Were You the Victim of a Crime?

Broken windowWere you recently the victim of a crime? Whether you experienced property damage or physical violence, you have certain statutory rights regarding notification, participation, compensation, and protection.  And even though Minnesota has arguably been ahead of the curve in this area, victims have traditionally been “left behind” by the criminal justice system.  For instance, it was only in 1973 that the first battered women’s shelter opened in Saint Paul.  The Crime Victims Reparations Board was created by the Minnesota Legislature in 1974 to help victims of violent crime.  The Minnesota Crime Victims Bill of Rights was passed in 1983, followed by the 1985 creation of the Office of Crime Victims Ombudsman (OCVO), also the first of such in the nation.

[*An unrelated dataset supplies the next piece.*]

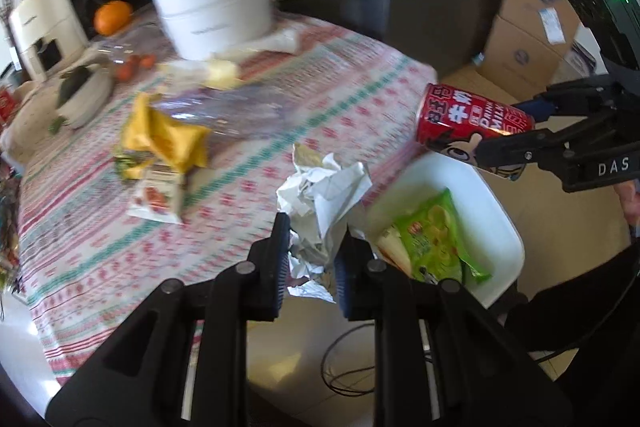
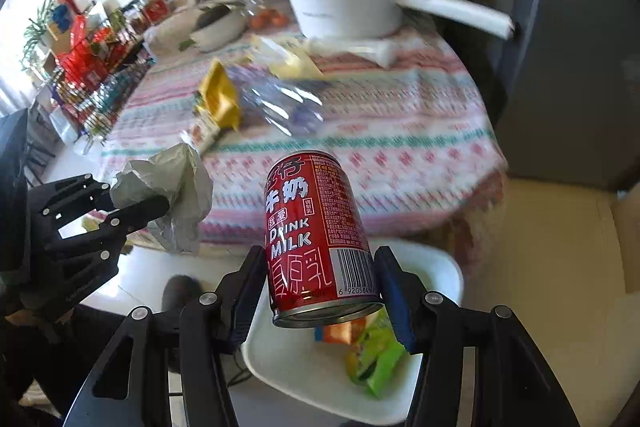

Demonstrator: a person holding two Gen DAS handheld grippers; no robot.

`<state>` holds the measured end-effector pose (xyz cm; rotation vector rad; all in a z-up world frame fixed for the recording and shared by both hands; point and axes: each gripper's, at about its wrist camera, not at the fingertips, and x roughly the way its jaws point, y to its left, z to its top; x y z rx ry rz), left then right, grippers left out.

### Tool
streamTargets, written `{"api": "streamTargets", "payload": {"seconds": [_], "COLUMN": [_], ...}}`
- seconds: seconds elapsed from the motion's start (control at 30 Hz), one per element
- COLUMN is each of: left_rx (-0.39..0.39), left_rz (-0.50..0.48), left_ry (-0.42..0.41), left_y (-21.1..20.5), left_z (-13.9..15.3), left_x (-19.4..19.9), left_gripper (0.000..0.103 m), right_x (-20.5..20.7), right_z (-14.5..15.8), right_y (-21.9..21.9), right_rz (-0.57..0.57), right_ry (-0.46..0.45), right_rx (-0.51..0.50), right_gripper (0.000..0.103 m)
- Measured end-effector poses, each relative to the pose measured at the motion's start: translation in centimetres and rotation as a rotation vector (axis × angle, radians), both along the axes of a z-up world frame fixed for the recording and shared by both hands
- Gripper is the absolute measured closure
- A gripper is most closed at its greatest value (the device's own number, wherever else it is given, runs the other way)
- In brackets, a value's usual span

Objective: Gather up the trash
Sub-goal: 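Carry the foil wrapper with the left tool into the white bin while right tool drops the red can in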

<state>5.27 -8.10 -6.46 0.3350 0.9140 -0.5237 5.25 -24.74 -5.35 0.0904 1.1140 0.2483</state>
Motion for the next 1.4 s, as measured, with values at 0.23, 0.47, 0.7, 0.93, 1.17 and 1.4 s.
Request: {"api": "streamTargets", "payload": {"seconds": [0.23, 0.47, 0.7, 0.93, 1.17, 1.4], "left_rx": [0.051, 0.101, 0.135, 0.140, 0.158, 0.164], "left_rz": [-0.122, -0.178, -0.191, -0.182, -0.169, -0.150], "left_ry": [0.126, 0.168, 0.157, 0.132, 0.115, 0.094], "left_y": [-4.5, -7.6, -8.6, -7.8, -7.1, -6.3], "left_z": [-4.9, -7.8, -8.9, -8.2, -7.7, -7.1], "left_x": [-1.1, -2.0, -2.2, -2.4, -2.3, -2.0], "left_gripper": [0.080, 0.080, 0.076, 0.058, 0.052, 0.045], "right_x": [-1.9, -2.7, -2.9, -2.9, -2.6, -2.1], "right_z": [-4.4, -8.4, -10.3, -10.5, -11.1, -10.0], "right_y": [-2.8, -4.6, -5.5, -5.8, -5.2, -5.3], "right_rz": [-0.024, -0.032, -0.029, -0.034, -0.032, -0.041], "right_ry": [0.132, 0.248, 0.304, 0.310, 0.333, 0.307], "right_rx": [-0.042, -0.062, -0.075, -0.081, -0.075, -0.038], "right_gripper": [0.047, 0.047, 0.047, 0.046, 0.045, 0.040]}}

You can read about the options available to crime victims on the Ramsey County Attorney’s webpage.  For instance, restitution is the money a judge orders the offender to pay the victim to compensate the victim for out-of-pocket losses that are a direct result of a crime. Eligible expenses may include medical and dental bills, counseling costs, property losses and repairing damaged property. Restitution becomes part of the offender’s sentence or disposition and can be ordered after the offender is either found guilty or pleads guilty, with the amount of dependent on both the actual expenses and the offender’s ability to pay.  Keep in mind that costs not related to the crime(s) committed by the offender will not be included in a restitution order, such as payments for physical pain, suffering or emotional trauma. Victims seeking financial compensation for these types of losses may wish to hire an attorney to pursue a personal injury claim in civil court.  For more information is available in this Minnesota Restitution Guide brochure and also through the Minnesota Department of Public Safety.

Probably the biggest shortcoming of restitution is that it depends on an actual arrest and conviction.  And sad to say, only so many reported crimes lead to an arrest, much less a guilty plea or conviction.  If you have experienced a violent crime, the Crime Victim Reparations Board can be of help even without a conviction.  (See their form for eligibility.) You will also want to consult the comprehensive Crime Victim Rights Information Guide to see what other options you have.